Committee Chairman Yuli Edelstein leads a Defense and Foreign Affairs Committee meeting at the Knesset, the Israeli parliament in Jerusalem on May 8, 2025.
Committee Chairman Yuli Edelstein leads a Defense and Foreign Affairs Committee meeting at the Knesset, the Israeli parliament in Jerusalem on May 8, 2025. (credit: YONATAN SINDEL/FLASH90)

When both factions of United Torah Judaism saw the draft Edelstein was preparing, they recoiled and announced they would resign from the government – a resignation that will take effect on Thursday morning.

With UTJ gone, Netanyahu’s coalition will hold a fragile 61-59 majority. If Shas, the Sephardi haredi party, follows suit – as most expect – the government will lose its majority altogether and drop to only 50 seats.
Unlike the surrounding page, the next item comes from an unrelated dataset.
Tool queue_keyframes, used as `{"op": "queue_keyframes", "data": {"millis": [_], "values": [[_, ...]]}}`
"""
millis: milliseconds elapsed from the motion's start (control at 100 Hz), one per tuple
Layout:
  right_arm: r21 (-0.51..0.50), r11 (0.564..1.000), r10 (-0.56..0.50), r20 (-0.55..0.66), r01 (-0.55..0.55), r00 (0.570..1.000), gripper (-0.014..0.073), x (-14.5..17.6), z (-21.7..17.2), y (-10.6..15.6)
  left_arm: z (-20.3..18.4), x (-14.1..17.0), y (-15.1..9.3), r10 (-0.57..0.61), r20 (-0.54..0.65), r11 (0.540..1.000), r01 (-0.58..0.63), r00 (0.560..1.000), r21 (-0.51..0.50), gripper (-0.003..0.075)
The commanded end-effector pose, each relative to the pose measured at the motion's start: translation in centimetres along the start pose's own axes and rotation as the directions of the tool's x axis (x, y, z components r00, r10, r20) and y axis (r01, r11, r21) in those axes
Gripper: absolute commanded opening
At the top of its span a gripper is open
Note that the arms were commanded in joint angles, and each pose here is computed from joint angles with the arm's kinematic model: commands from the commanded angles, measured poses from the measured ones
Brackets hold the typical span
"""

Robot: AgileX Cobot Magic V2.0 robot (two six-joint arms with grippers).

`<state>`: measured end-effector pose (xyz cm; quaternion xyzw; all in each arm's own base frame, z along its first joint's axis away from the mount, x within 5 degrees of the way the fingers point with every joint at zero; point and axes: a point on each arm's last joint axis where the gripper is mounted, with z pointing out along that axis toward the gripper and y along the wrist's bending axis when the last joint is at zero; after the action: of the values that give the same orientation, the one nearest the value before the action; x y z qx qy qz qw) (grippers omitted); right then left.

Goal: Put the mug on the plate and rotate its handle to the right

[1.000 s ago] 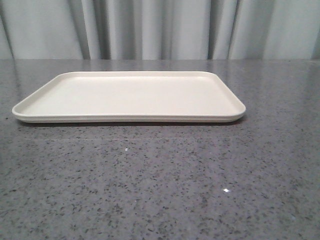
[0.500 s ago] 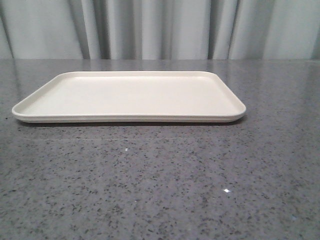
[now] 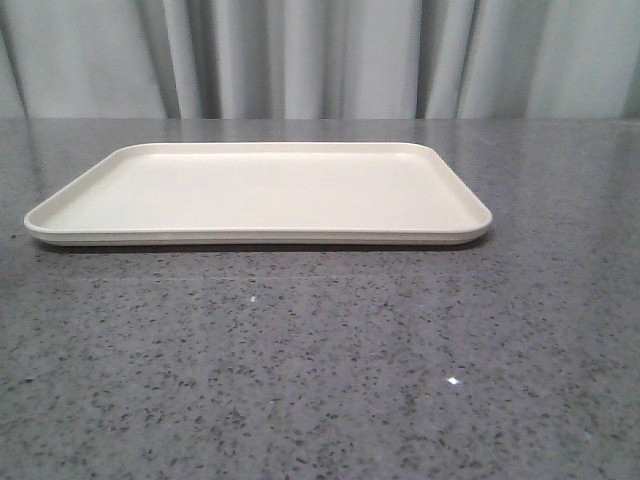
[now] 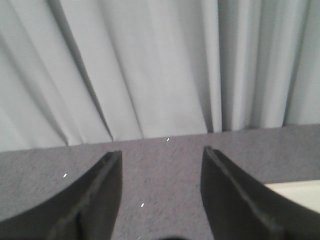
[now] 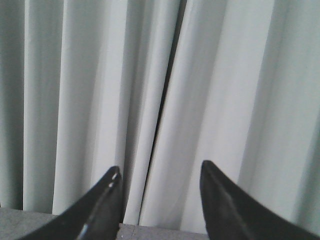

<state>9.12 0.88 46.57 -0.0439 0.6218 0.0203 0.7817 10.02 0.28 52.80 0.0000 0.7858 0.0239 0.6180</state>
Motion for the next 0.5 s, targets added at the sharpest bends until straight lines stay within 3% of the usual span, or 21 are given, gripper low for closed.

That doesn’t mean the government will fall immediately. To trigger new elections, the Knesset must vote to dissolve itself, or Netanyahu must call for them. Neither is likely before the long summer recess set to begin next week.
But make no mistake, this is an issue that merits bringing down a government.

Beginning with the October 7 massacre, 893 soldiers have been killed, including 449 in Gaza, since the ground maneuver began three weeks later. Reservists are being called back repeatedly for months on end due to manpower shortages.

Demand against haredi draft is indefensible

Nevertheless, the haredi parties are demanding that haredi men and yeshiva students not be drafted – even now, even as the war continues, and even as the burden on others grows unbearable. That demand is indefensible.
This inequality – long a source of social tension – is now tipping into a national crisis.

The arguments have been aired countless times, and the outrage of the non-haredi public is well documented. But that outrage seems to bounce off the haredi political leadership, which is unwilling to accept that the country has changed fundamentally since October 7, 2023.

There is, however, an even more disturbing layer. The current government – sending soldiers and reservists to fight and die – is propped up by 18 MKs from haredi parties whose children and constituents overwhelmingly do not serve.

They are not paying the price in blood and toil for the decisions they help make, decisions that would not stand were it not for their votes. That is an ethical disgrace.

Edelstein is right to insist that any legislation must lead to genuine conscription. Netanyahu – whose decisions place hundreds of thousands of soldiers in harm’s way – must uphold that principle, not dilute it in a bid to keep his coalition afloat. To do otherwise would be a betrayal of those risking their lives for the state.

This is not a secondary issue. It will be central to the next election, which must be held by October 2026 but could come much sooner.

Netanyahu would be wise to get on the right side of it or risk losing Likud voters to other right-wing parties, such as Avigdor Liberman’s Yisrael Beytenu, which has made equal service a central part of its platform.

And the haredi parties would do well to step outside the echo chambers of Mea She’arim, Bnei Brak, and Beit Shemesh and listen to the fury rising from the rest of the country. The public’s patience is not just fraying; it is gone.

The IDF does not belong to one segment of society. The physical defense of the state cannot rest on the shoulders of some while others stand apart and watch. It is just plain wrong, and the day of reckoning for this injustice is long overdue.